ZDF eröffnet Einheitsfest mit Gottesdienst aus dem Bremer Dom
Am 3. Oktober überträgt das ZDF den ökumenischen Festgottesdienst aus dem St. Petri-Dom. Danach folgt eine Dokumentation über die Folgen der Wiedervereinigung.
Das ZDF beginnt seine Berichterstattung zum Tag der Deutschen Einheit am Samstag, 3. Oktober 2026, mit einem ökumenischen Festgottesdienst aus dem St. Petri-Dom in Bremen. Die Liveübertragung startet um 10 Uhr. Bremen ist in diesem Jahr Gastgeber der zentralen Feierlichkeiten zum Nationalfeiertag.
Der Gottesdienst steht unter dem Motto „Viele Stärken – Ein Land“. Im Mittelpunkt soll die Frage stehen, was Menschen Halt gibt und den gesellschaftlichen Zusammenhalt stärkt. Als wiederkehrendes Bild dienen die Bremer Stadtmusikanten.
Musik im Dom
Den musikalischen Rahmen gestalten der Bremer Domchor und die Kammersinfonie Bremen. Auf dem Programm stehen Werke von Felix Mendelssohn Bartholdy. Domkantor Tobias Gravenhorst übernimmt die Leitung, Domorganist Stephan Leuthold spielt die Sauer-Orgel.

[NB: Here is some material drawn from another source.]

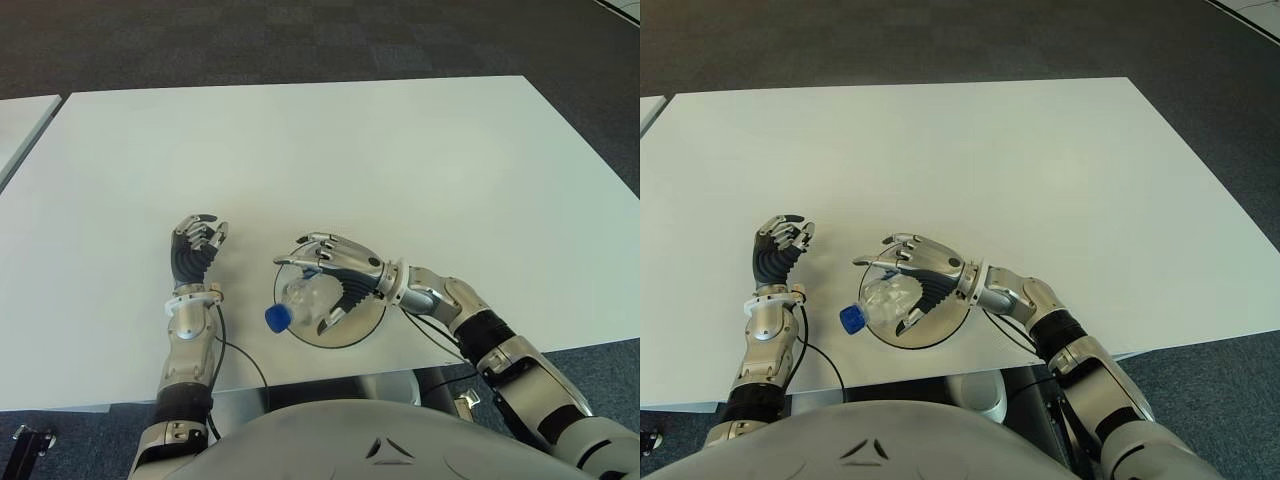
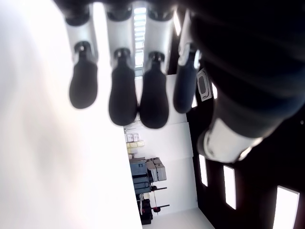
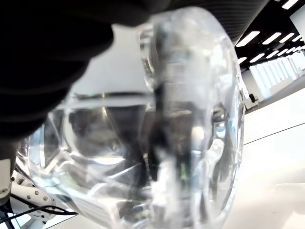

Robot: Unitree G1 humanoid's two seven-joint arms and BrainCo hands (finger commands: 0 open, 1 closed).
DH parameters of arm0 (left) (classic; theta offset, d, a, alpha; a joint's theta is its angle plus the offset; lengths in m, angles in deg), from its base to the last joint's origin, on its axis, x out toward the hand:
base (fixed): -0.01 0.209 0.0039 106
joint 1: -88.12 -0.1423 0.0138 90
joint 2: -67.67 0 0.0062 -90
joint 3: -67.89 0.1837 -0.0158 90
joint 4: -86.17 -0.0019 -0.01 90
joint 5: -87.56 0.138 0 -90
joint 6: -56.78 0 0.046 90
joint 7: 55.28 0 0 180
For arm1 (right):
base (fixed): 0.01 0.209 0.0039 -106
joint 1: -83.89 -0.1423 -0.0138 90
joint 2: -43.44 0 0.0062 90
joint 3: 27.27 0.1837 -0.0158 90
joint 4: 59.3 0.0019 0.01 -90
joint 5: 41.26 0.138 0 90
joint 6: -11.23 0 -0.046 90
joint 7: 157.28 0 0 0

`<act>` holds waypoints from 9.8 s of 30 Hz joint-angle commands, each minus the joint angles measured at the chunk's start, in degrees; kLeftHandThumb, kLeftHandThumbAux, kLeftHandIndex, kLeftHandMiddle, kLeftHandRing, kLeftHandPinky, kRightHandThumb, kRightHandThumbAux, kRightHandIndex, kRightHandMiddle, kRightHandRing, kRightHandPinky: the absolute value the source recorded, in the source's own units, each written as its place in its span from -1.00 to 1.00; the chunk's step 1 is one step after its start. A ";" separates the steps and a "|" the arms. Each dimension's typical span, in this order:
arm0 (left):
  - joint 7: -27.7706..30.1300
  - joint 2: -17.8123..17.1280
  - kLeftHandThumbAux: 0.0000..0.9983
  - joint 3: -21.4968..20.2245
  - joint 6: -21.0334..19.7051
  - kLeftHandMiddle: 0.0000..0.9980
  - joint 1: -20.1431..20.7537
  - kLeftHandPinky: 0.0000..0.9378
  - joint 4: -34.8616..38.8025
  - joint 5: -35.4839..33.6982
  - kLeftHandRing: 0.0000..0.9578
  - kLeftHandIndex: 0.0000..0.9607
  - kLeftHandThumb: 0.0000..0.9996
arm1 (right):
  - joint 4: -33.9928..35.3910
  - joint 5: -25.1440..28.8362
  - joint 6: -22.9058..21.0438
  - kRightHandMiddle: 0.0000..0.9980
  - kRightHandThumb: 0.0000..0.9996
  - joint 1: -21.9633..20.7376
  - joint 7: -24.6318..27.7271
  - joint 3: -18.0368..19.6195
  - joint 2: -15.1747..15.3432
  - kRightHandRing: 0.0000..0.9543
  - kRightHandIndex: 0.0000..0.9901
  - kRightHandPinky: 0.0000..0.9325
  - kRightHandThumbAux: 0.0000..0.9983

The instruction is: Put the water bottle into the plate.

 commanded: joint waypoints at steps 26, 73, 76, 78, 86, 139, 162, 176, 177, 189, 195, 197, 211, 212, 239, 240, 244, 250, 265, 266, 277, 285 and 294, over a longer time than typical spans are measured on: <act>0.57 -0.79 0.43 0.21 0.66 0.43 -0.55 0.44 -0.50 0.37 0.45 -0.09 0.41 | 6.21 2.77 -3.13 -1.00 -0.90 1.28 6.61 0.73 1.39 -1.00 -1.00 -1.00 -0.29; 0.02 -0.61 0.43 0.00 -1.20 0.40 -0.63 0.41 0.24 0.24 0.42 -0.09 0.41 | 15.93 -22.59 -21.63 -1.00 -0.93 3.77 -18.42 -1.67 3.85 -1.00 -1.00 -1.00 -0.42; 0.04 -0.67 0.43 -0.02 -0.87 0.39 -0.57 0.40 0.00 0.27 0.42 -0.09 0.41 | 15.18 -23.87 -22.63 -1.00 -0.92 3.38 -21.26 -2.52 3.95 -1.00 -1.00 -1.00 -0.43; 0.03 -0.71 0.43 -0.02 -0.66 0.40 -0.54 0.41 -0.12 0.32 0.42 -0.09 0.41 | 14.74 -24.21 -23.01 -1.00 -0.92 3.15 -22.47 -2.96 4.00 -1.00 -1.00 -1.00 -0.43; 0.59 -1.10 0.44 0.18 2.37 0.41 -0.35 0.43 -1.49 0.37 0.43 -0.09 0.41 | 12.60 -22.40 -23.58 -1.00 -0.93 2.84 -27.09 -3.45 3.30 -1.00 -1.00 -1.00 -0.40; 0.89 -1.70 0.44 0.08 3.00 0.44 0.33 0.43 -3.54 -0.18 0.46 -0.09 0.41 | 4.64 53.40 -27.86 -0.84 -0.93 6.84 4.40 31.61 -17.50 -0.81 -0.85 -0.64 0.49; 2.16 -1.92 0.44 0.14 3.86 0.44 0.95 0.44 -4.41 -1.30 0.47 -0.09 0.41 | -7.89 52.67 -30.08 -0.49 -0.89 3.98 7.48 36.99 -18.11 -0.51 -0.36 -0.35 0.91; 0.96 -1.31 0.43 0.07 4.12 0.40 1.53 0.38 -5.89 -1.13 0.43 -0.09 0.41 | -13.72 50.73 -24.11 -0.07 -0.88 3.37 4.25 38.10 -20.51 -0.02 -0.05 0.04 1.00; 1.02 -1.38 0.43 0.13 4.48 0.40 1.62 0.38 -6.13 -1.03 0.42 -0.09 0.41 | -13.95 50.60 -23.71 -0.06 -0.88 3.39 3.75 38.16 -20.85 0.00 -0.03 0.05 1.00; 0.92 -1.95 0.44 0.42 5.40 0.40 1.34 0.41 -6.54 0.45 0.44 -0.10 0.41 | -16.51 50.86 -22.39 0.25 -0.97 3.57 -1.13 39.43 -23.62 0.29 0.23 0.30 1.00; 1.26 -2.10 0.44 0.48 5.93 0.41 0.95 0.44 -6.04 0.66 0.45 -0.10 0.41 | -17.19 51.21 -22.06 0.30 -0.89 3.46 -1.97 40.03 -24.59 0.34 0.28 0.32 0.99; 1.52 -2.17 0.44 0.47 5.46 0.42 0.85 0.44 -5.81 0.46 0.45 -0.10 0.41 | -17.28 51.44 -21.93 0.30 -0.86 3.57 -1.95 40.13 -25.04 0.33 0.29 0.31 0.99; 1.65 -2.46 0.44 0.43 3.97 0.39 0.74 0.40 -5.13 0.36 0.42 -0.10 0.41 | -18.58 50.26 -21.33 0.22 0.39 4.46 -1.58 39.19 -25.02 0.27 -0.12 0.28 0.47; 1.60 -2.48 0.44 0.46 3.90 0.39 0.74 0.40 -5.13 0.45 0.43 -0.10 0.41 | -18.79 50.15 -21.01 0.22 0.40 4.52 -1.25 39.01 -24.91 0.27 -0.12 0.29 0.46; 1.54 -2.14 0.44 1.36 2.01 0.41 0.31 0.41 -3.94 1.04 0.44 -0.10 0.41 | -17.21 47.93 -25.81 0.21 0.42 5.81 8.51 35.00 -20.42 0.29 -0.12 0.34 0.46; 1.53 -2.10 0.44 1.38 2.20 0.41 0.31 0.41 -4.03 0.97 0.44 -0.10 0.41 | -16.76 47.79 -26.32 0.21 0.42 5.96 8.82 34.78 -20.16 0.29 -0.12 0.35 0.46; 1.11 -1.65 0.44 1.37 1.15 0.40 0.14 0.36 -3.56 0.69 0.42 -0.10 0.41 | -15.19 47.39 -28.24 0.21 0.42 6.46 9.76 34.06 -19.43 0.29 -0.12 0.36 0.46; 0.73 -1.16 0.43 1.07 -0.48 0.37 0.00 0.35 -2.44 0.41 0.39 -0.09 0.41 | -13.13 47.31 -30.15 0.21 0.42 7.14 10.95 33.79 -18.20 0.29 -0.12 0.34 0.46; 0.77 -1.58 0.43 1.27 1.70 0.40 -0.23 0.44 -2.89 1.10 0.44 -0.09 0.41 | -18.87 46.74 -25.69 0.24 0.42 5.96 12.37 33.42 -17.00 0.32 -0.12 0.37 0.46; 0.96 -1.68 0.43 1.29 1.69 0.41 -0.26 0.43 -2.90 1.04 0.45 -0.09 0.41 | -20.24 46.68 -24.64 0.24 0.42 5.68 12.38 33.52 -16.82 0.32 -0.12 0.37 0.46; 1.71 -2.15 0.44 1.39 1.33 0.41 -0.40 0.42 -2.85 0.60 0.45 -0.10 0.41 | -27.92 45.88 -18.41 0.27 0.42 3.46 11.17 33.73 -15.91 0.32 -0.12 0.37 0.46; 1.77 -2.35 0.44 1.42 1.14 0.41 -0.45 0.42 -2.80 0.62 0.44 -0.10 0.41 | -31.84 45.64 -15.87 0.29 0.42 2.04 10.54 33.92 -15.55 0.34 -0.12 0.38 0.45; 2.16 -2.78 0.44 1.57 1.04 0.43 -0.43 0.45 -3.05 0.54 0.46 -0.10 0.41 | -35.16 46.29 -14.03 0.30 0.42 1.20 10.85 34.58 -16.07 0.35 -0.12 0.40 0.45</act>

Blick auf die Wiedervereinigung
Unmittelbar nach dem Gottesdienst zeigt das ZDF ab 11 Uhr die 2025 entstandene Dokumentation „Im Osten was Neues“ von Frank Diederichs und Marco Irrgang. Der Film befasst sich mit den tiefgreifenden Veränderungen in Ostdeutschland nach der Wiedervereinigung.
Dabei werden neue Freiheiten durch Demokratie und Marktwirtschaft ebenso thematisiert wie Arbeitslosigkeit, wirtschaftliche Umbrüche und Erfahrungen von Abwertung. Die Dokumentation untersucht auch, inwieweit beim Aufbau Ost westdeutsche Strukturen übernommen wurden und welche Folgen dies hatte. Zudem geht es um die weiterhin geringe Präsenz von Menschen mit ostdeutschen Biografien in Führungspositionen und um ein wachsendes ostdeutsches Selbstbewusstsein.